• PROBLEM TO SOLVE:
Would you return the lines between the one holding "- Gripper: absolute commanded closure" and the one holding "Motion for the", inclusive, and only those, exactly as they stand in the listing below?

• RECORDS SUPPLIED:

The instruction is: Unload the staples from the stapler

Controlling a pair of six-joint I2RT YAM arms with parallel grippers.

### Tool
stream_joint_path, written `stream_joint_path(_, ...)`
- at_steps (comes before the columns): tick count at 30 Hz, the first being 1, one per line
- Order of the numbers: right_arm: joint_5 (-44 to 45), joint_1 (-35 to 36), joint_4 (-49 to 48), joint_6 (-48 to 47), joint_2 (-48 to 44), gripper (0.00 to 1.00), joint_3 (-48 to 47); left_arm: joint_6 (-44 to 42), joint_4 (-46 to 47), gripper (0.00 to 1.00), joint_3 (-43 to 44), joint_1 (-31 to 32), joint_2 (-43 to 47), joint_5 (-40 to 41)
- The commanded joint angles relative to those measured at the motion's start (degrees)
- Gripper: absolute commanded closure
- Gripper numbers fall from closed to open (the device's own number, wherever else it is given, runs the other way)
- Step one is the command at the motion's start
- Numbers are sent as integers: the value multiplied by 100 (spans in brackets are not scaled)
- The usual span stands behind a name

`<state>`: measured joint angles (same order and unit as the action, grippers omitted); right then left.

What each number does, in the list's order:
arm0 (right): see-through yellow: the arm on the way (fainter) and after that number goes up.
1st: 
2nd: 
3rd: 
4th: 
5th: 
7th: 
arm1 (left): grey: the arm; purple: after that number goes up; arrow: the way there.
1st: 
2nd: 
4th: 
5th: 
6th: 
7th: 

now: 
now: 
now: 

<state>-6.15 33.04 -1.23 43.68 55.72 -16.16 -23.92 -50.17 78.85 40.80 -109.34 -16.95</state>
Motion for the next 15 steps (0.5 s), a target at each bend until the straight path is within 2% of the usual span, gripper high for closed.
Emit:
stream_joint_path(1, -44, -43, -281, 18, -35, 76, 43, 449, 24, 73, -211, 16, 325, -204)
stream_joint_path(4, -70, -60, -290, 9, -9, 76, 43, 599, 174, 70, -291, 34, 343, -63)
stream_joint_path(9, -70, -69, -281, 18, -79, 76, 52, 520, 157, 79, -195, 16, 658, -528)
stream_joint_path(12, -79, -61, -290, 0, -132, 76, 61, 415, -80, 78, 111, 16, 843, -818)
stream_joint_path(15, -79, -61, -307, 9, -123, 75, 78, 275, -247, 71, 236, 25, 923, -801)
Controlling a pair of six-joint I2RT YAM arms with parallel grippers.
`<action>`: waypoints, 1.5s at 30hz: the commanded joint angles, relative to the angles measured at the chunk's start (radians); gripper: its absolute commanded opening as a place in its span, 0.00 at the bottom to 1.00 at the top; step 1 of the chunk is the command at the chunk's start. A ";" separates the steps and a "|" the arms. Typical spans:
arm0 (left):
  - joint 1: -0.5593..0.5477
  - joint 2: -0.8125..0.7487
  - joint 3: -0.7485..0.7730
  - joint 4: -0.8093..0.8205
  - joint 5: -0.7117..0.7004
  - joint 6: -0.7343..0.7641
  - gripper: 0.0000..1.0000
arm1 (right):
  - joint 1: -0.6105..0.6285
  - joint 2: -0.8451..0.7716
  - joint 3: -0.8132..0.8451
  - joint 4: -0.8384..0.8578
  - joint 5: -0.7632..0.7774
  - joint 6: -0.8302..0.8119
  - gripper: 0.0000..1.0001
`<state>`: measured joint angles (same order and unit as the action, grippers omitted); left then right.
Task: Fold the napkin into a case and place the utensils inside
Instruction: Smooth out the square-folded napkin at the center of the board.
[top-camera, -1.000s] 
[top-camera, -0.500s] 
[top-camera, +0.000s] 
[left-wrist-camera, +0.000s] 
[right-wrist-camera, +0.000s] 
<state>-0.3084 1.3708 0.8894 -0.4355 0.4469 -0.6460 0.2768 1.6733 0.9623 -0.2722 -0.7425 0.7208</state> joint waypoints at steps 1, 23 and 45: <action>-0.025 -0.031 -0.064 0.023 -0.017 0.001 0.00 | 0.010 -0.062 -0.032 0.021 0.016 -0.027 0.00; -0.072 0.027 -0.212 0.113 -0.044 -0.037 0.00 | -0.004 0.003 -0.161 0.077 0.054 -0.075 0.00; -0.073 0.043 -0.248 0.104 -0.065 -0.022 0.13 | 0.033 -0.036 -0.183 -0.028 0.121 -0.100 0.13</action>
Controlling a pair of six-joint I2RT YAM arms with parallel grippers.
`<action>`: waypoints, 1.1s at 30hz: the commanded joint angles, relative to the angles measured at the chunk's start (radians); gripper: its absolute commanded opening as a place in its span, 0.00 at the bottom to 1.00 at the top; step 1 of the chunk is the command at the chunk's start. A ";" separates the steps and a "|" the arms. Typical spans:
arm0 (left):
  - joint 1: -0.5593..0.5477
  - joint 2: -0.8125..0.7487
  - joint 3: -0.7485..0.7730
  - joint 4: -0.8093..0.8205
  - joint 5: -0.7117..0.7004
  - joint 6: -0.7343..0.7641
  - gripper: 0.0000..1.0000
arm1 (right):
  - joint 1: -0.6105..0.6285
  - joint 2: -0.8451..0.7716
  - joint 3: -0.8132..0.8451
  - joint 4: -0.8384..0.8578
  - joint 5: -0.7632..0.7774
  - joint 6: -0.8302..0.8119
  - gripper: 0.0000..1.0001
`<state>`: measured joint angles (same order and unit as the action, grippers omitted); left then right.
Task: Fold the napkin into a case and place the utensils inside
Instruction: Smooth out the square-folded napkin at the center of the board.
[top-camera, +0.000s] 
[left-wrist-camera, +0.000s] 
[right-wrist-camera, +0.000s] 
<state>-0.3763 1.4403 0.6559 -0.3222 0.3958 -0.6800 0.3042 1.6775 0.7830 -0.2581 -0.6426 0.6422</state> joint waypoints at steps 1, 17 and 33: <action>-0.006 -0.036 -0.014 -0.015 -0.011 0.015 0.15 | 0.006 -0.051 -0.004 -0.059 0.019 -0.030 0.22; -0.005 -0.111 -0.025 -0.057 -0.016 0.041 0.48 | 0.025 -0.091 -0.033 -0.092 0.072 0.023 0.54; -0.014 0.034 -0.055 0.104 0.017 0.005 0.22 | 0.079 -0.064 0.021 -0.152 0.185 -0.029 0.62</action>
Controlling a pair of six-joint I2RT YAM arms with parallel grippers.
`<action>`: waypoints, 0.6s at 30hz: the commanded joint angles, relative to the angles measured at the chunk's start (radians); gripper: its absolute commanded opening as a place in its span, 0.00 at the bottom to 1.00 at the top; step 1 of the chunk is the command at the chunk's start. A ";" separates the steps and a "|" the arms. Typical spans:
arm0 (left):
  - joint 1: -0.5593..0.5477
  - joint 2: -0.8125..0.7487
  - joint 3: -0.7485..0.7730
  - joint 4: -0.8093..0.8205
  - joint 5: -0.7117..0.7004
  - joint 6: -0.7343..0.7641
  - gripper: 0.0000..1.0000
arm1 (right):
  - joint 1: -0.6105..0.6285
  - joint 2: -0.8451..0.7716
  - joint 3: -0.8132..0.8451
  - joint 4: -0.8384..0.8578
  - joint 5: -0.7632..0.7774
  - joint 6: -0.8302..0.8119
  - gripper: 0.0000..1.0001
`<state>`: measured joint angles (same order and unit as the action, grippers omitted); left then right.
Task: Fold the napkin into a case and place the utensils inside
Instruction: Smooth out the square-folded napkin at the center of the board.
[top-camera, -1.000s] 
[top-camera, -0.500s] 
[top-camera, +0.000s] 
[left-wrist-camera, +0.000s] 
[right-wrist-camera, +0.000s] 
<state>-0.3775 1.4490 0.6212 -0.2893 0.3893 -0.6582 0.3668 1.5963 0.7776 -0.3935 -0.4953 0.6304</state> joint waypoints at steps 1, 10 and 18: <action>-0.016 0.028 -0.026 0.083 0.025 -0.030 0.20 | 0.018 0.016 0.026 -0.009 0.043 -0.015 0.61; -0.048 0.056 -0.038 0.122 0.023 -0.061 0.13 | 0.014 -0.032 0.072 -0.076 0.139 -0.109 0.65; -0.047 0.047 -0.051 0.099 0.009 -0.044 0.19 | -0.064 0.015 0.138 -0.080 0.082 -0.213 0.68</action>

• TASK SOLUTION:
- Gripper: absolute commanded closure
- Gripper numbers fall from closed to open (the device's own number, wherever else it is given, runs the other way)
- Step one is the command at the motion's start
- Numbers are sent as integers: the value multiplied by 100 (spans in brackets are not scaled)
- The usual span stands behind a name

`<state>`: measured joint angles (same order and unit as the action, grippers omitted); right then left.

What each number does, in the list's order:
arm0 (right): see-through yellow: the arm on the way (fainter) and after that number goes up.
1st: 
2nd: 
3rd: 
4th: 
5th: 
7th: 
arm1 (left): grey: the arm; purple: after that number goes up; arrow: the way there.
1st: 
2nd: 
4th: 
5th: 
6th: 
7th: 

now: 
now: 
now: 

<state>-6.15 33.04 -1.23 43.68 55.72 -16.16 -23.92 -50.17 78.85 40.80 -109.34 -16.95</state>
Motion for the next 15 steps (0.5 s), a target at each bend until the straight path is within 2% of the usual span, gripper high for closed.

No additional output is expected for this exercise.